Sequence Datastructure Modules

The Sequence datastructure was mandatory in earlier versions of the TCS Alignment Toolbox and is built for multi-dimensional and multimodal sequences. It has been made fully compatible with the new toolbox version, but the use is not mandatory anymore and it is mainly kept to achieve backwards-compatibility.

  • de.cit-ec.tcs.alignment:sequences defines the Sequence data structure as well as the possible ValueTypes and KeywordSpecifications. In essence it contains everything you need to define input for the alignment toolbox.
  • de.cit-ec.tcs.alignment:sequence-comparators contains wrapper classes for Comparators on primitive data types to be applied on Node objects.
  • de.cit-ec.tcs.alignment:wrappers contains helper classes for some standard applications of alignment, in particular string edit distance and simple time series data. Using these convenience classes it gets easier to convert existing data to Sequence objects or to set up an AlignmentSpecification.
  • de.cit-ec.tcs.alignment:sequence-visualization contains implementations of the HTMLColumn interface that make it easier to create HTML visualizations of Alignment objects resulting from the Sequence datastructure.
  • de.cit-ec.tcs.alignment:csv contains two classes for exporting and importing Sequence objects to and from a human-readable CSV file. Special thanks go to Bassam Mokbel for this implementation.

Dependencies

As general utility library we employ lombok in all modules in accordance to the MIT License.

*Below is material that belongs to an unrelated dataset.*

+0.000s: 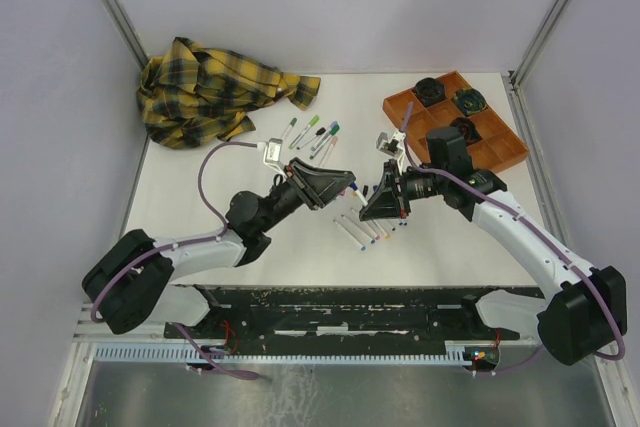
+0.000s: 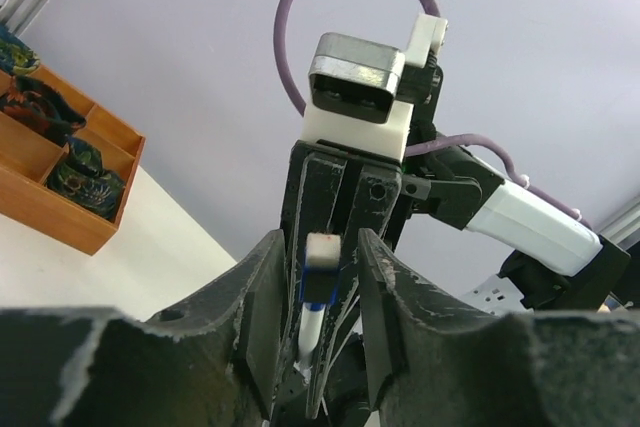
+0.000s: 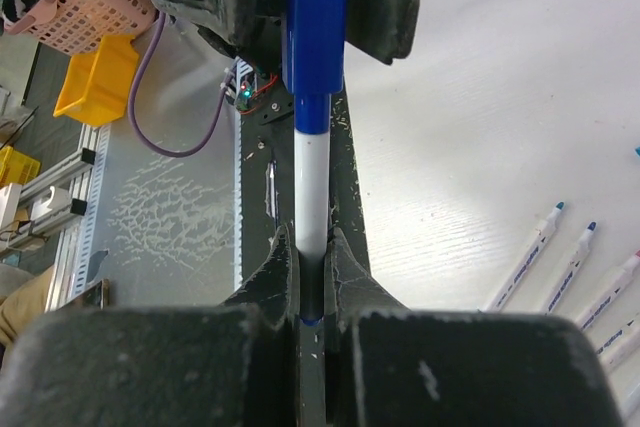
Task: Open the pen caps
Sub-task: Open the pen cap from the pen.
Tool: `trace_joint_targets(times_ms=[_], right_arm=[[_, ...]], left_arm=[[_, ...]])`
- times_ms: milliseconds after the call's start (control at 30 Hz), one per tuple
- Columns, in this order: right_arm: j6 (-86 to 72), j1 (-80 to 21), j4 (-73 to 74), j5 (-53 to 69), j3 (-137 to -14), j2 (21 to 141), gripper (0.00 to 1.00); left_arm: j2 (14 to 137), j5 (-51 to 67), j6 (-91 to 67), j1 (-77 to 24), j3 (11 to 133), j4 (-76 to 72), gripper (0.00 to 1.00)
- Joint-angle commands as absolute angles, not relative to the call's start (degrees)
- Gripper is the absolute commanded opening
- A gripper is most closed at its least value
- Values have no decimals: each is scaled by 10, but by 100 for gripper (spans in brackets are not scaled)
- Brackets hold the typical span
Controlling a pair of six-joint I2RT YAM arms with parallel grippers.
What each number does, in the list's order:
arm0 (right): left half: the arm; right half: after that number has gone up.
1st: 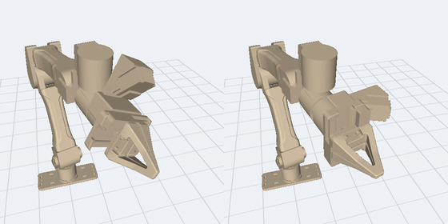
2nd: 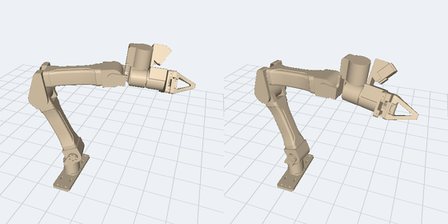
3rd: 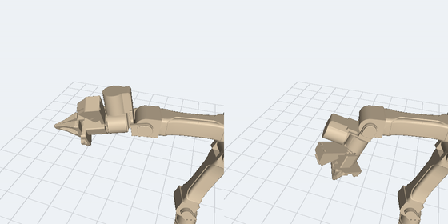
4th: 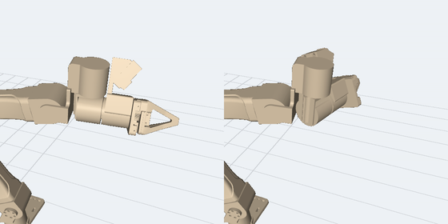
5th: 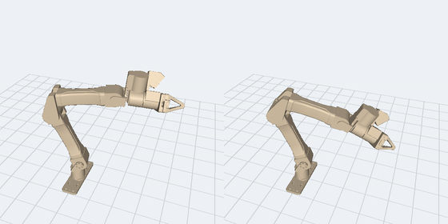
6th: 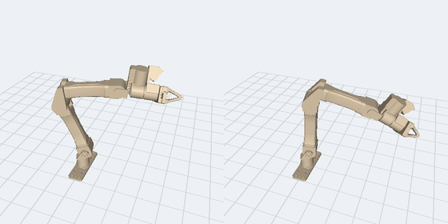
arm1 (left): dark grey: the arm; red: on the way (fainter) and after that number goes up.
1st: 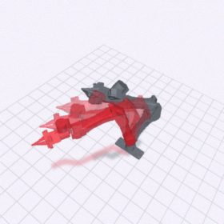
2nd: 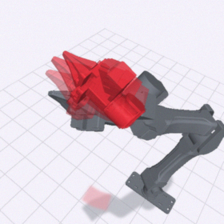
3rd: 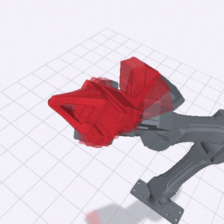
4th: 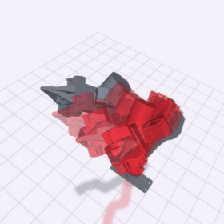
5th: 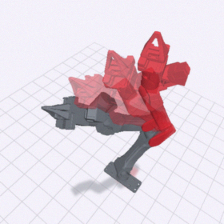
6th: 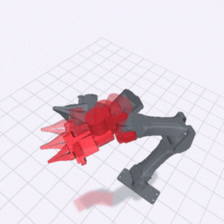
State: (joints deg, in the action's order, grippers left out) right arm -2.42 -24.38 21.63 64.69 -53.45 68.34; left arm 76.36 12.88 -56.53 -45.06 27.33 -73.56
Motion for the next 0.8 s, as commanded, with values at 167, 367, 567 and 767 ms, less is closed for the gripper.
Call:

For the normalized compression distance (NCDComparator) in the comparators-lib module we use the fast LZ4 implementation by jpountz. Our use is in accordance with the Apache License, Version 2.

For the export and import of NodeSpecifications in the csv module, we employ the JSON reference implementation of Douglas Crockford according to the JSON License.

License

The TCSAlignmentToolbox is licensed under the AGPLv3. The full license text can be found here.

This documentation is licensed under the conditions of the Creative Commons Attribution Share-Alike International License 4.0.